Chronic Psychosocial Stress and Cancer Risk: Exploring Neuroendocrine, Immunological, and Molecular Mechanisms of Psychosocial Carcinogenesis

Abstract

Chronic psychosocial stress has increasingly been recognized as a potential modifier of cancer risk and progression through complex neuroendocrine, immunological, and molecular pathways. While the concept of “psychogenic carcinogenesis” remains controversial, accumulating evidence suggests that sustained activation of stress-response systems may influence tumor biology. This review explores the mechanistic links between chronic psychiatric stressors—including depression, anxiety disorders, and prolonged emotional distress—and carcinogenesis. Persistent activation of the hypothalamic–pituitary–adrenal (HPA) axis and sympathetic nervous system results in elevated cortisol and catecholamine levels, which may impair immune surveillance, promote chronic inflammation, and alter cellular signaling pathways.
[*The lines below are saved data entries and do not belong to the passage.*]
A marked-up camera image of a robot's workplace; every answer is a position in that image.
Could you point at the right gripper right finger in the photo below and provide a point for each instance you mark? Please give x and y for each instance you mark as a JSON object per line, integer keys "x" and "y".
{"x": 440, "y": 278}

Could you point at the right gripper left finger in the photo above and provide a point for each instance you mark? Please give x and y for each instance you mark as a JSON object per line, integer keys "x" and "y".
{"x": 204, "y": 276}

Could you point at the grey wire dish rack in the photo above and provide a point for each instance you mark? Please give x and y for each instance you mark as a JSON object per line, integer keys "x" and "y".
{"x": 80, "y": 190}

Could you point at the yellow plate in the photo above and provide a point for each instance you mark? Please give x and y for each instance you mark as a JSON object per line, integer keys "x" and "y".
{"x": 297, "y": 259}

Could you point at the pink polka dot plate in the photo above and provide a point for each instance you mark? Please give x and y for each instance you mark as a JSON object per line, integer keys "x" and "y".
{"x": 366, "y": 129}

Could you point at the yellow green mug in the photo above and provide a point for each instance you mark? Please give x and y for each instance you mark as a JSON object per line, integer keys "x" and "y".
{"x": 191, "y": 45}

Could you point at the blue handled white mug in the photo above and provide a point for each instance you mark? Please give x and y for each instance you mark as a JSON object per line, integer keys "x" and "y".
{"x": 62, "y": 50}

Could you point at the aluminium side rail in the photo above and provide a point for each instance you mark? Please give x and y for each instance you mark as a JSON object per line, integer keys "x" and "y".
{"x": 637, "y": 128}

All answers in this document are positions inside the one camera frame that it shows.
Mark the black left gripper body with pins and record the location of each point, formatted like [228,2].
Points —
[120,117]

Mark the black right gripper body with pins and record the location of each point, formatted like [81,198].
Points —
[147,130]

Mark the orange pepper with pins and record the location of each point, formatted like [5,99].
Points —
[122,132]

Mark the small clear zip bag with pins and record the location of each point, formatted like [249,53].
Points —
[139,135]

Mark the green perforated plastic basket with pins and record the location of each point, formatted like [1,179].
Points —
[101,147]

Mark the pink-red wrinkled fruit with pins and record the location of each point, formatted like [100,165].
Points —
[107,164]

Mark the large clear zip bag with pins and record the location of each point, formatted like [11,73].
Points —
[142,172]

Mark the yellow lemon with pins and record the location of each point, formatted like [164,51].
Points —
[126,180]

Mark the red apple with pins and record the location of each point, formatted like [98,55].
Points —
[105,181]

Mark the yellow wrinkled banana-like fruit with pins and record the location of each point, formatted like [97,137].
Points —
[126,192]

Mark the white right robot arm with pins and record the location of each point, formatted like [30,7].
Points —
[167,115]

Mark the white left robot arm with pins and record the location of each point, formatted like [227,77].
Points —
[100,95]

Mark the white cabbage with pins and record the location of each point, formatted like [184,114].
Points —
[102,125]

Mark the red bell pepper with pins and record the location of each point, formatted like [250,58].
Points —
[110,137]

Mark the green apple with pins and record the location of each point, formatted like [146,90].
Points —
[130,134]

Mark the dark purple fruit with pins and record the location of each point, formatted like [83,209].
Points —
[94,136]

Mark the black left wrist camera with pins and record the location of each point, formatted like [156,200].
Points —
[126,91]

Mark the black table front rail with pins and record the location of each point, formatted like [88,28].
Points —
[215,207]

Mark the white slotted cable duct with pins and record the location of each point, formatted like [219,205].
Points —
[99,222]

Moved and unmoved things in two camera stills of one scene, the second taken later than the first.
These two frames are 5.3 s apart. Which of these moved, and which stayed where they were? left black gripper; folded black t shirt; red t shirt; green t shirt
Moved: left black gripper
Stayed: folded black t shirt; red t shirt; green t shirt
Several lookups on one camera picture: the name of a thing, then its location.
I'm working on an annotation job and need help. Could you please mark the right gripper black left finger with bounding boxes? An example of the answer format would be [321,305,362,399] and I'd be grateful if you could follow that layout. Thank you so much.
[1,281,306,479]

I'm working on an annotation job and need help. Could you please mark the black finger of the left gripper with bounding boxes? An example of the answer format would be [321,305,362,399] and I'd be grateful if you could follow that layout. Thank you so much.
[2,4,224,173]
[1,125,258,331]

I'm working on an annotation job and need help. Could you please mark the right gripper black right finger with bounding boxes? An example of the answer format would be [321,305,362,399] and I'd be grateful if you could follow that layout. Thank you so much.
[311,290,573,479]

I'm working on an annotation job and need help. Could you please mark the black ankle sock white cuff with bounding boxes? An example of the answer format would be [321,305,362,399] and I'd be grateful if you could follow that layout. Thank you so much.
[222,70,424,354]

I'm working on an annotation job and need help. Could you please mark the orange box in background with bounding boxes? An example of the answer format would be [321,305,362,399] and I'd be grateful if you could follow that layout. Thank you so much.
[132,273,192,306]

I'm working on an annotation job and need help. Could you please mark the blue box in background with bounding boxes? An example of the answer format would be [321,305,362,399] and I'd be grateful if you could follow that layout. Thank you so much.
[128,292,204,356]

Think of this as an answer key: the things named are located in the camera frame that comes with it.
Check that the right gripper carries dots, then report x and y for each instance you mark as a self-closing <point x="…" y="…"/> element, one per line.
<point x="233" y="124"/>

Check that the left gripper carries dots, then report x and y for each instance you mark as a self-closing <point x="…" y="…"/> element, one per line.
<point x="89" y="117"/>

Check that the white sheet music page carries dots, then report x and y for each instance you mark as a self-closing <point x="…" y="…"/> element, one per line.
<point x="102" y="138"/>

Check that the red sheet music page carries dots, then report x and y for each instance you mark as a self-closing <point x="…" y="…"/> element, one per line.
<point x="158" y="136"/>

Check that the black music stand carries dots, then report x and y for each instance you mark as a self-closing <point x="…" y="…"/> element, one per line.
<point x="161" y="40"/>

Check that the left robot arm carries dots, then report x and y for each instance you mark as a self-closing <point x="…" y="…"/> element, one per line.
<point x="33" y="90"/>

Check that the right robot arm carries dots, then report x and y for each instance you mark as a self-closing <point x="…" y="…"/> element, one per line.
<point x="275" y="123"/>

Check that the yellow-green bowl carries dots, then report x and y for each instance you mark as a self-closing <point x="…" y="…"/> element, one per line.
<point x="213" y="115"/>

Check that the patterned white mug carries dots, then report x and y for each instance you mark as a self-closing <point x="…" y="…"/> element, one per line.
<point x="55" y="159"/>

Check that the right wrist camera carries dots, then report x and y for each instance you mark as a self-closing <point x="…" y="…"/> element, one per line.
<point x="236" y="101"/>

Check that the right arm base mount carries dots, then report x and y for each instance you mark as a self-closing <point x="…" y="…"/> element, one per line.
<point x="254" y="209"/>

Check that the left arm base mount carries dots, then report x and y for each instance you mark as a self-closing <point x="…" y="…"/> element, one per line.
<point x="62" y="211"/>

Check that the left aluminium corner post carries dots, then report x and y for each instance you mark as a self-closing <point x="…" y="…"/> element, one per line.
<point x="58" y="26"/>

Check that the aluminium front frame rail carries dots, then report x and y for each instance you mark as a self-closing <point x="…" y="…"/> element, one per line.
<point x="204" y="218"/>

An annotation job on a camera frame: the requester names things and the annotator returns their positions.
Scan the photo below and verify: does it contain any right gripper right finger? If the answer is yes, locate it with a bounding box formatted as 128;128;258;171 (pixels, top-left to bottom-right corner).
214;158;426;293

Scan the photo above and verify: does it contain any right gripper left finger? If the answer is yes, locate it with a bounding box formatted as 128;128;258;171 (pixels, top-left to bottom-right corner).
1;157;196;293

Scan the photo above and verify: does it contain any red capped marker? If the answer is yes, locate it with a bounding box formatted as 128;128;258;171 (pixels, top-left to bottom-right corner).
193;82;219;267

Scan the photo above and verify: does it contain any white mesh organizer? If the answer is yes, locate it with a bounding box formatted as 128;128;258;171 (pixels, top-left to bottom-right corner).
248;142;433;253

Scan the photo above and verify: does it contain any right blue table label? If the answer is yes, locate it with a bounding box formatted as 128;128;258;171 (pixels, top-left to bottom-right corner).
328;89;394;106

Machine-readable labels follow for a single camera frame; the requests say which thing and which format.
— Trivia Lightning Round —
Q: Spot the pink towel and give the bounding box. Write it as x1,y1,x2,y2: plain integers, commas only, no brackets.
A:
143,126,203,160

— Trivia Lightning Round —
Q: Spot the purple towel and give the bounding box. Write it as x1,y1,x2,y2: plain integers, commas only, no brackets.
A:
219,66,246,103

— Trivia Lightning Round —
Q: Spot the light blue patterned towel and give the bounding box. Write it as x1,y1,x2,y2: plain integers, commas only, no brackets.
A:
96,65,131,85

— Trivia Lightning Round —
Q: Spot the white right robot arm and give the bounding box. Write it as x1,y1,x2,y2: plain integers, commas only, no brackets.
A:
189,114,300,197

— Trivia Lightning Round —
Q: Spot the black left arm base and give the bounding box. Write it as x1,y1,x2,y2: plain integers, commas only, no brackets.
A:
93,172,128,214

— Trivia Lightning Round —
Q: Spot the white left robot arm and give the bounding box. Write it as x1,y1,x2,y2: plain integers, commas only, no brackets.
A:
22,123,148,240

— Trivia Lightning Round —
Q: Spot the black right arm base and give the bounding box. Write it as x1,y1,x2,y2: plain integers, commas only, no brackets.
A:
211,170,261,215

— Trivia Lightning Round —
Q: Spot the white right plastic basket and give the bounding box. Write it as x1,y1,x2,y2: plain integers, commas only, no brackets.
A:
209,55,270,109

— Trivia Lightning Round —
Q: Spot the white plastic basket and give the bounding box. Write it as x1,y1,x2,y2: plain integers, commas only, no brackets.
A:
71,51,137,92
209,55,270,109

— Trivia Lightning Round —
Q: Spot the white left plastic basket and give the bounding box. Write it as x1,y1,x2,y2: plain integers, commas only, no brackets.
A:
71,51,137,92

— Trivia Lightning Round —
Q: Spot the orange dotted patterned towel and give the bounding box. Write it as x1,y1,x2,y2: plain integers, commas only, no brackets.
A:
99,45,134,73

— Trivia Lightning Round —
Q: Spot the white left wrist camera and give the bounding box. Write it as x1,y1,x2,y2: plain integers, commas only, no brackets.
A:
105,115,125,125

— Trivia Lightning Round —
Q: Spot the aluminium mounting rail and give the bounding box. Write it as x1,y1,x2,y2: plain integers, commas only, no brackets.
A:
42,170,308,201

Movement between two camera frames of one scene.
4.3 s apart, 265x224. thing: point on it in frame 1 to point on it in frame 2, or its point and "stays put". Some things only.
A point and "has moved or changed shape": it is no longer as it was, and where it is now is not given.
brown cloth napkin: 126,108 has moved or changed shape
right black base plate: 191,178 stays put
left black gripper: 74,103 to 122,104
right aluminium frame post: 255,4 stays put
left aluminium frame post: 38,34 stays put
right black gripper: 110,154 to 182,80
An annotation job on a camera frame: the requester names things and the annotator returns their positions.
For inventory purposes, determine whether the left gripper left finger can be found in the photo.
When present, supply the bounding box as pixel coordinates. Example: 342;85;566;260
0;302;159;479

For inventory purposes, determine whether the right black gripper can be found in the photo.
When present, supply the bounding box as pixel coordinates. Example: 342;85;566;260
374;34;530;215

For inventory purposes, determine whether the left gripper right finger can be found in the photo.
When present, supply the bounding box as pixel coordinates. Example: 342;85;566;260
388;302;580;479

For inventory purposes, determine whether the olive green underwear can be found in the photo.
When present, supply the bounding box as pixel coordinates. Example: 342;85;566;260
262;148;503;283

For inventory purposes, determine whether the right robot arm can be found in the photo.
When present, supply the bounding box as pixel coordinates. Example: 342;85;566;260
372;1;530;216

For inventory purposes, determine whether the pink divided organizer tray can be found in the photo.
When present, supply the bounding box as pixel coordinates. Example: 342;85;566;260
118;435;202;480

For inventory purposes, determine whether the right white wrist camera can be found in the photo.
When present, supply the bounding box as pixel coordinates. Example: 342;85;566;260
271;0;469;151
Stress-induced immunosuppression can reduce natural killer (NK) cell activity and T-cell–mediated tumor defense, potentially facilitating tumor initiation and progression. Additionally, chronic inflammation mediated by cytokines such as interleukin-6 (IL-6) and tumor necrosis factor-alpha (TNF-α) may contribute to DNA damage, epigenetic modifications, and enhanced tumor microenvironment remodeling. Emerging data also indicate that stress hormones can influence proto-oncogene activation, angiogenesis, and metastatic potential via β-adrenergic signaling pathways. Behavioral factors associated with psychiatric conditions—including smoking, alcohol consumption, poor diet, and reduced treatment adherence—may further compound cancer risk through indirect carcinogenic mechanisms. Although current evidence does not establish psychosocial stress as a direct carcinogen, it supports its role as a biological and behavioral modulator of tumor development and progression. Understanding these multidimensional interactions is essential for integrating psychosocial care into comprehensive cancer prevention and management strategies. Future longitudinal and molecular studies are required to clarify causal relationships and identify potential therapeutic targets within stress-mediated oncogenic pathways.